Differential OAS1 enzyme activity dependent on OAS1 genotype may determine, in part, the degree of antiviral or proapoptotic effectiveness of endogenous interferons, possibly influencing susceptibility to MS.14
In addition to its role in viral infections, alternative splicing of the OAS1 gene leads to isoforms with different functions. Only individuals who have at least one copy of the G-allele can produce the p46 isoform. Individuals homozygous for the A-allele produce the p48/p52 isoforms. The p48 isoform has been shown to have proapoptotic activity, localized to a BH3 (Bcl-2 homology-3) doamain encoded by exon 7, that is independent of it’s synthetase activity.18 It is possible to speculate that high frequency, (55%) (table 1), of the A-allele observed in patients with MS in this study may indicate a tendency for apoptosis of anti-inflammatory cells, leading to excessive and prolonged inflammatory responses.14
This study clarified a relationship between OAS1 genotype and disease activity. Overall, the AA genotype was associated with severe disease activity. In the current study the AA genotype was overrepresented (35%) compared to controls (0%). Moreover, the AA genotype was significantly higher (71.4%) in patients severely active disease compared to 15.4% in patients with minimal disease activity (table 2).
The above-mentioned results were in accordance with those of a recent study 14 that revealed the AA genotype of OAS1 was highly correlated with increase in RRMS disease activity. As in the current study, disease activity was delineated both clinically (increase number of relapses and deterioration of the clinical status as measured by EDSS) and radiologically by increased lesion load on successive brain MRI.

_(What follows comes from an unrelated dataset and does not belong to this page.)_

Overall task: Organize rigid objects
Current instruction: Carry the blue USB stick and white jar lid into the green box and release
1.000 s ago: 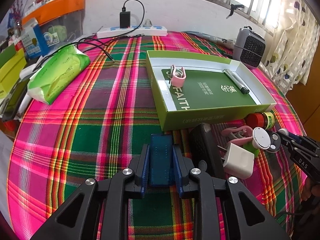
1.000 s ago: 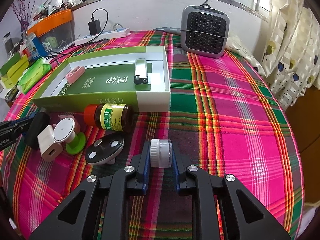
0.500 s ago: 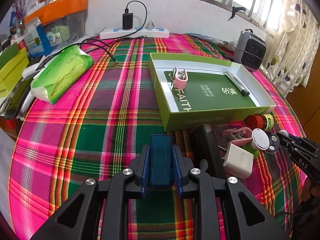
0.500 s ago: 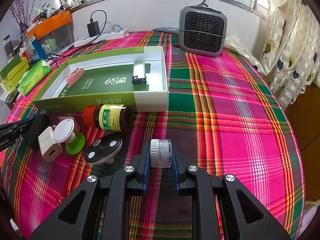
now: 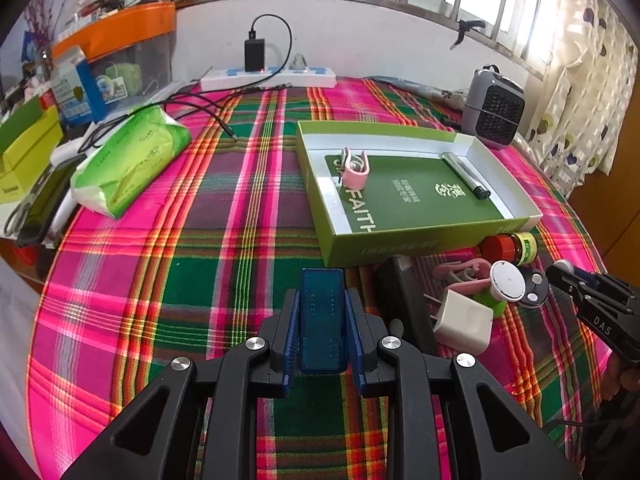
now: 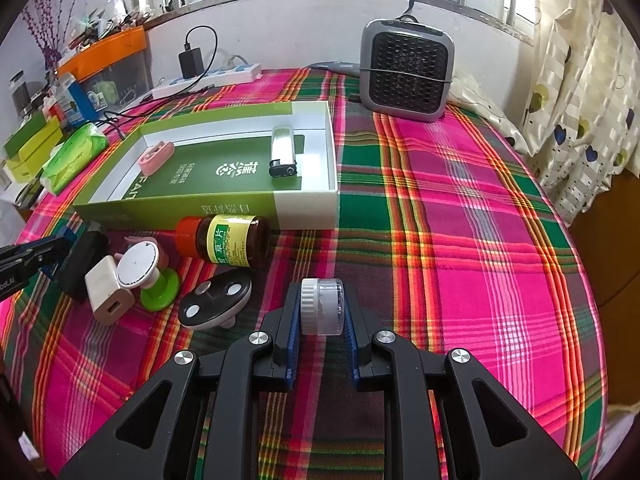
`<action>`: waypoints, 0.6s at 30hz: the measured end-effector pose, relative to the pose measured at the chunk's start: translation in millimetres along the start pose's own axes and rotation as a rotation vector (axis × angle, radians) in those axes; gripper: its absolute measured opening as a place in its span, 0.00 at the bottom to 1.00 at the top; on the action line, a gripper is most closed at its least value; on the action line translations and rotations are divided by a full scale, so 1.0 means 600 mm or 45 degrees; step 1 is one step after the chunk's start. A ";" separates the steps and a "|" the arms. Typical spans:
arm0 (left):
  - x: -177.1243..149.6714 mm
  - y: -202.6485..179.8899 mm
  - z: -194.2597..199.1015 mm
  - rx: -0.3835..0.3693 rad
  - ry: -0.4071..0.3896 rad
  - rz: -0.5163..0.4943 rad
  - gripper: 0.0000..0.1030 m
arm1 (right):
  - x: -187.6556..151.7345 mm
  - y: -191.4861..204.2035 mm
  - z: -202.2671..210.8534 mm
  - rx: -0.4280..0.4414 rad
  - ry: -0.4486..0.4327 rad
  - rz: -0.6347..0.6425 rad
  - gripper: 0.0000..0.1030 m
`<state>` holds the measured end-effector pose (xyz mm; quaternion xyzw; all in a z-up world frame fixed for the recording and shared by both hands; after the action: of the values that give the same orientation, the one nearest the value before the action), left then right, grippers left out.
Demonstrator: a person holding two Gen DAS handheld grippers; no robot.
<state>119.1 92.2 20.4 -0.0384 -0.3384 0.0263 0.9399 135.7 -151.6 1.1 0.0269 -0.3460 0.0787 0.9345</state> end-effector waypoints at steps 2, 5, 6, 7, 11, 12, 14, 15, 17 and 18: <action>0.000 0.000 0.004 0.001 -0.007 0.000 0.21 | 0.000 -0.001 0.000 0.001 -0.001 -0.001 0.19; 0.002 0.000 0.011 0.000 -0.019 0.000 0.20 | 0.001 -0.001 0.005 0.002 -0.009 -0.002 0.19; 0.002 0.000 0.013 0.000 -0.022 0.001 0.21 | 0.002 -0.001 0.006 0.002 -0.012 -0.002 0.19; 0.002 0.000 0.015 0.000 -0.025 0.001 0.21 | 0.002 -0.001 0.008 0.004 -0.015 0.000 0.19; 0.006 -0.003 0.024 -0.016 -0.040 0.002 0.20 | 0.004 -0.002 0.014 0.004 -0.028 0.006 0.19; 0.008 -0.004 0.027 -0.021 -0.046 0.001 0.21 | 0.005 -0.002 0.016 0.003 -0.032 0.006 0.19; 0.011 -0.008 0.033 -0.023 -0.058 -0.006 0.20 | 0.007 -0.004 0.021 0.007 -0.043 0.001 0.19; 0.013 -0.010 0.036 -0.024 -0.066 -0.010 0.20 | 0.008 -0.005 0.024 0.006 -0.049 0.000 0.19; 0.018 -0.013 0.040 -0.028 -0.076 -0.014 0.20 | 0.010 -0.007 0.030 0.007 -0.063 -0.004 0.19; 0.022 -0.015 0.044 -0.032 -0.085 -0.015 0.20 | 0.013 -0.008 0.034 0.012 -0.071 -0.005 0.19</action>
<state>112.6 85.3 49.9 -0.0472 -0.3702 0.0180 0.9276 129.1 -157.6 21.5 0.0341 -0.3714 0.0777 0.9246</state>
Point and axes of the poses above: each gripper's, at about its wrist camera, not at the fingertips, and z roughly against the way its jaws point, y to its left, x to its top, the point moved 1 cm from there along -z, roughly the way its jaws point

The GG genotype was associated with less inflammatory disease activity manifested by delayed breakthrough relapses on IFNβ therapy, and was underrepresented in of patients with severe disease activity. Results of the current study revealed a hierarchy in the occurrence of the GG genotype: in 65% of healthy control subjects, in 30.7% of patients with MS with minimal disease activity, in 14.3% of those with severe disease activity (tables 1 and 2). These results were also in accordance with that of O’Brien and colleagues14 which highlighted the possible protective role of GG genotype against an increase in disease activity in RRMS patients.

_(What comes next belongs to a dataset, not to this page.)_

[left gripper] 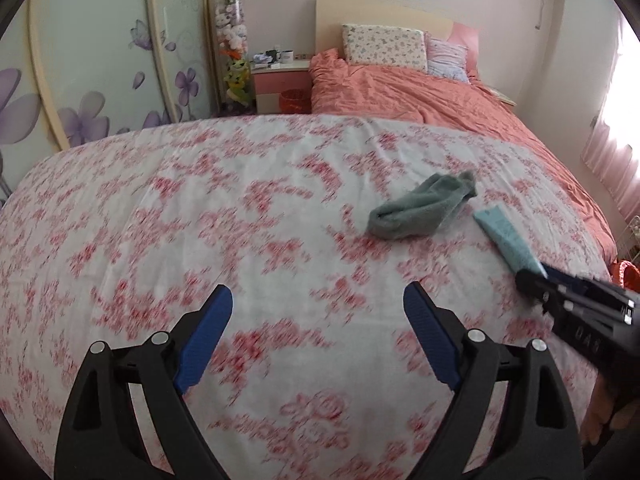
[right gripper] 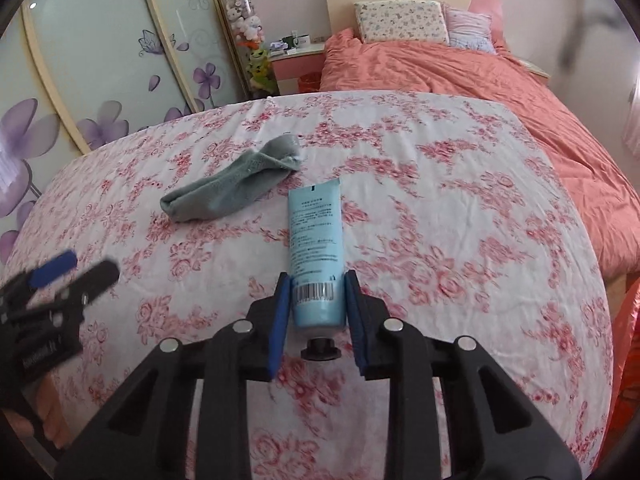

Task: Collect trash
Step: 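Grasp the light blue tube with the right tool while the left tool grasps the grey sock, then lift the grey sock with the left tool while the right tool holds the tube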

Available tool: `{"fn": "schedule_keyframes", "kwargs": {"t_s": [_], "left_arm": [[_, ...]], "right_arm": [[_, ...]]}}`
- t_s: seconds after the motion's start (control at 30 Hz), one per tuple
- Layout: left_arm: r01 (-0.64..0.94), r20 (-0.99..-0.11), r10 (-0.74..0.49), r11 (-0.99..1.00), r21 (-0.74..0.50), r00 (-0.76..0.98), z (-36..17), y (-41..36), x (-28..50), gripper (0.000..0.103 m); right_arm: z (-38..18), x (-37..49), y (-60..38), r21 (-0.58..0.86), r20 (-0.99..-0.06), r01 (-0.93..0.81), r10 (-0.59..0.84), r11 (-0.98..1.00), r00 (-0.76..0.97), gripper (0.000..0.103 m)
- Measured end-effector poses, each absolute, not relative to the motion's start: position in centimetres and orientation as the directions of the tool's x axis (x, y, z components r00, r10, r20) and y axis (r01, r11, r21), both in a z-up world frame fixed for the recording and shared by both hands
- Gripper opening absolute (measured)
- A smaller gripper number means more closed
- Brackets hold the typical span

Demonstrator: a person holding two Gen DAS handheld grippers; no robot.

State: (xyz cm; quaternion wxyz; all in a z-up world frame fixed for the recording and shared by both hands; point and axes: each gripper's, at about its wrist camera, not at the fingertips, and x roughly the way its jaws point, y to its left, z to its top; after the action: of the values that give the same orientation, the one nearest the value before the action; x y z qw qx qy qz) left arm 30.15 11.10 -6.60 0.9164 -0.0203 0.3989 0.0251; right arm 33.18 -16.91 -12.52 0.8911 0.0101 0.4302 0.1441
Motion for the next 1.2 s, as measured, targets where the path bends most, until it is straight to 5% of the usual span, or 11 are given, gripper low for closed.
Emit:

The mechanism by which OAS1 genotype influences relapse rate on IFNβ therapy and disease activity in general is unknown. The G-allele, which is associated with high OAS1 enzyme activity, is reduced in patients with disease activity despite IFNβ. Presumably, OAS1 activity in response to both endogenous and exogenous IFNβ is impaired in these individuals.
The higher frequency of the A-allele in patients with disease activity despite IFNβ may lead to impaired antiviral activity, leading to increase viral infections, a well-established causative factor in relapses.19
Increasing evidence supports the theory that failure to suppress relapses early on in RRMS places patients at higher risk of accumulation of disability.6,7 Results of this study suggest that all patients beginning treatment for MS should be investigated for OAS1 genotyping. Those with the AA genotype in particular are more susceptible for more severe manifestation. So, they should be carefully monitored for evidence of disease activity. Change in clinical indices (relapses or disability progression) and in MRI lesion load during the initial 6-12 months of first-line therapy might justify an early change to more active therapy. Conversely, GG genotype may protect against disease activity.
The A-allele is considered risky and the G-allele is protective, so those with the AA genotype in particular should be carefully monitored for evidence of disease activity. Conversely, GG genotype may protect against increased disease activity.